Mafialização da política e captura do campo criminal pelo Estado

- Violência urbana, cenários de guerra difusos e em expansão, intimamente ligados à


informalização da economia e ao aumento vertiginoso do capital não declarado.

- Paraestatalização do Estado,

- Que tipo de violência protege a grande propriedade variada no nível subterrâneo da


“segunda economia”? Primeira realidade: tudo que é regido pela esfera do Estado,
declarado ao Estado – esse universo conta com as forças policiais e militares, instituições e
políticas de segurança pública, judiciário e sistema prisional.

- Por outro lado, existe o subsolo desse mundo de suposta transparência, o “segundo
Estado” que tem suas próprias forças de segurança, corporações armadas ocupadas em
proteger a propriedade para seus “donos”.

- Não há linguagem jurídica para falar sobre essas novas formas de guerra, elas não estão
legisladas em lugar algum. A convenção contra tortura, por exemplo, fala de tortura por
agentes do Estado, mas a tortura é praticada por agentes de outro Estado, por membros de
outro tipo de corporação armada. A segunda realidade é um campo incerto, um pântano
inexplorado.

- Essa situação desenha um cenário de imensa instabilidade e anomia estatal que emana da
própria estrutura do Estado. Essa anomia abre a porta para uma belicidade que se expressa
de maneira particular na violência exercida sobre os corpos das mulheres.

- Toda violência tem uma dimensão instrumental e uma expressiva. Na violência sexual, a
expressiva é predominante. O estupro não é uma anomalia de um sujeito solitário, é uma
mensagem de poder e apropriação pronunciada na sociedade.

- Processos de dessensibilização extrema e ilimitada, desmantelamento deliberado e


sistemático de toda empatia humana e demonstração de crueldade como única garantia de
controle territorial.
- O estupro público e a tortura de mulheres até a morte nas guerras contemporâneas é uma
ação de um tipo diferente e com um significado diferente. É a destruição do inimigo no
corpo da mulher, e o corpo feminino ou feminizado é o próprio campo de batalha no qual as
insígnias da vitória são pregadas e significadas. A devastação física e moral do povo, da
tripo, da comunidade, do bairro, da localidade, da família, da vizinhança ou da gangue em
que esse corpo feminino está inscrito. (p. 361)

- Crimes de ódio: é uma explicação monocausal e de senso comum que atribui agressões
letais de gênero ao motivo do “ódio”, como se os motivos fossem restritos a uma esfera
íntima do indivíduo. A monocausalidade é uma maneira superficial de tratar qualquer ação
humana.

- O estupro como método. No novo contexto de guerra, não se trata de apropriação, mas de
destruição, devastação física e moral de um organismo-pessoa. Espetáculo de poder,
exibição de barbárie e ferocidade, expressão de supremacia anômica. Esse tipo de violência
é dificilmente inteligível

- Femigenocídio: a dificuldade de perceber a dimensão pública do feminicídio na guerra.

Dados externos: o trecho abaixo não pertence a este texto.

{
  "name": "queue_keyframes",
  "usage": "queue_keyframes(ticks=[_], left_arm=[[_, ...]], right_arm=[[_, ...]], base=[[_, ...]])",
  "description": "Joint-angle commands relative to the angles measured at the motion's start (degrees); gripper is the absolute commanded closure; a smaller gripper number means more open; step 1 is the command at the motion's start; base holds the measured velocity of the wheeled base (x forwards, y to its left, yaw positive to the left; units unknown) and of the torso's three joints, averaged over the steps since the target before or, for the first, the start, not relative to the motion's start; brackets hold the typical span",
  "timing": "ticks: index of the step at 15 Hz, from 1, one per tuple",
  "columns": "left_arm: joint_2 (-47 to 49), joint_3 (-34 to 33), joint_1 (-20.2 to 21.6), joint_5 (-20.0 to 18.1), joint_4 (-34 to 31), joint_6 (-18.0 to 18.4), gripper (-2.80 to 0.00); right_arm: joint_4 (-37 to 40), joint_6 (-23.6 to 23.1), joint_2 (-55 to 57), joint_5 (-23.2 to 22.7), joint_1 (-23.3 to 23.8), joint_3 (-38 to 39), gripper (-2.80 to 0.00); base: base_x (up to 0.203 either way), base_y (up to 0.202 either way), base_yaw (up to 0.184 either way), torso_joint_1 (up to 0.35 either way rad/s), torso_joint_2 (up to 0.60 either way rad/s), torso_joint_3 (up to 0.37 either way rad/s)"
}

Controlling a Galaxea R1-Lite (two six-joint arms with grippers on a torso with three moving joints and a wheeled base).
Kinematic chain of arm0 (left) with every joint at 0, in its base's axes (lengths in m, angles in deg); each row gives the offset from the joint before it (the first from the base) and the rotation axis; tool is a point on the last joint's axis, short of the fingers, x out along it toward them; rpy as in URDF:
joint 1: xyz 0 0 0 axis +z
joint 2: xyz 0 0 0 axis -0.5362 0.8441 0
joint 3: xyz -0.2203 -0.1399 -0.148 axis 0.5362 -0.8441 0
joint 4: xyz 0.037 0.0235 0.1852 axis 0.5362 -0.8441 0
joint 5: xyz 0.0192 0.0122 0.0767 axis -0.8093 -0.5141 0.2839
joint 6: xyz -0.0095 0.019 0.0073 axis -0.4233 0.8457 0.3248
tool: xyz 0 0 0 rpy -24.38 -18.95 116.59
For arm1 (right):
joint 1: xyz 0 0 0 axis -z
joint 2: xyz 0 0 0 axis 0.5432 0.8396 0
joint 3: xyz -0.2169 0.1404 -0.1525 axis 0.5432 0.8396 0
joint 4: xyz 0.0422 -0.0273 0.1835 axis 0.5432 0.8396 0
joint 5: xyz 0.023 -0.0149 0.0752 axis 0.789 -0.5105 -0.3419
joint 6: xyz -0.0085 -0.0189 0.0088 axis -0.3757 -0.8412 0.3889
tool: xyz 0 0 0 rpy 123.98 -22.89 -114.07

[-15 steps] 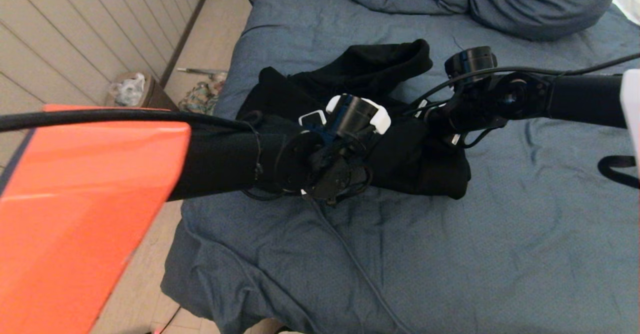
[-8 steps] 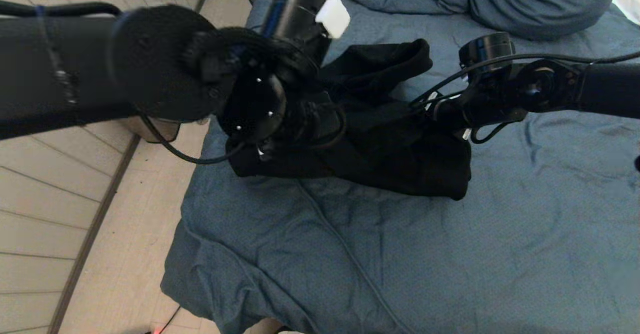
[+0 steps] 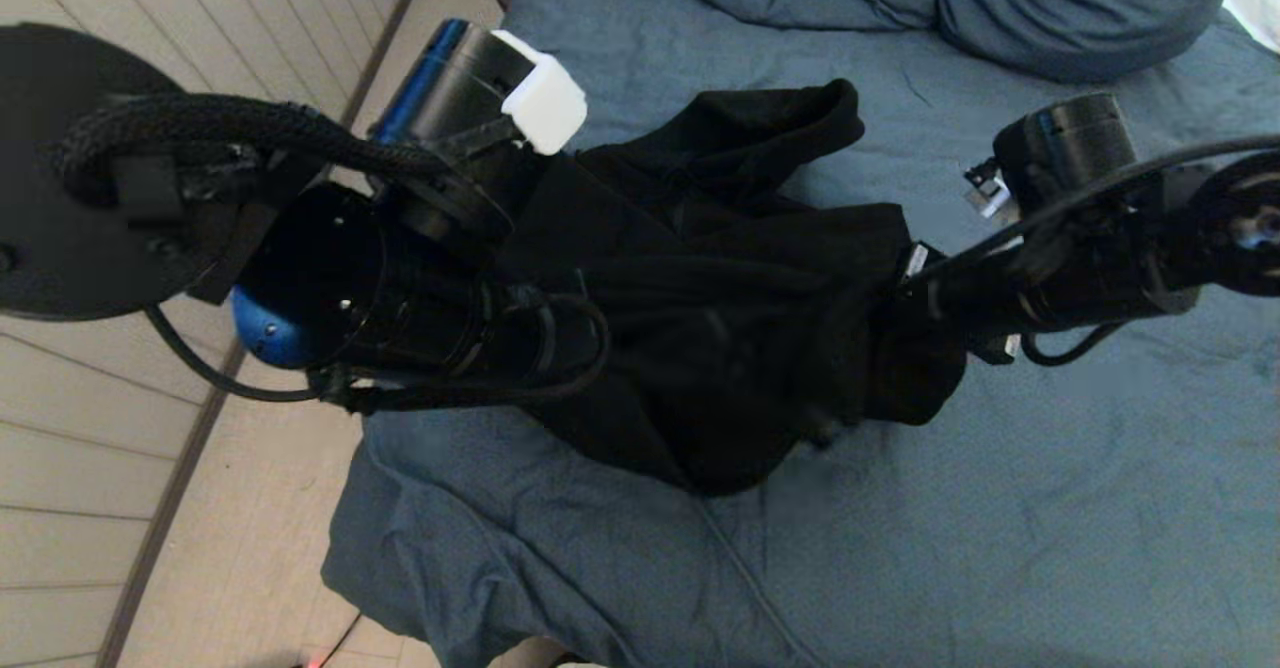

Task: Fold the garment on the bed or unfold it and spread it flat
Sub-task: Fold the black sweatshirt

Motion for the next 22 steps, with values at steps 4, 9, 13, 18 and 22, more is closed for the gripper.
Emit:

- Nas guerras convencionais do passado o corpo feminino era anexado, inseminado em


massa, incorporado como parte do território conquistado, sua posse distribuída entre
homens e famílias, como um corpo escravo ou servil. Nas guerras informais de hoje, o
corpo feminino é torturado até a morte por meios sexuais- corpos de mulheres, campos de
batalha.

- Estamos diante de uma agressão e eliminação sistemática de um tipo humano, que não
responde a um motivo ou gatilho imediato que possa ser referido à intimidade.

- Femigenocídios, segundo Segato pois aproximam-se em suas dimensões da categoria


genocídio por causa de suas agressões às mulheres com intenção letal e deterioração física
em contextos de impessoalidade, nos quais os agressores são um coletivo organizado.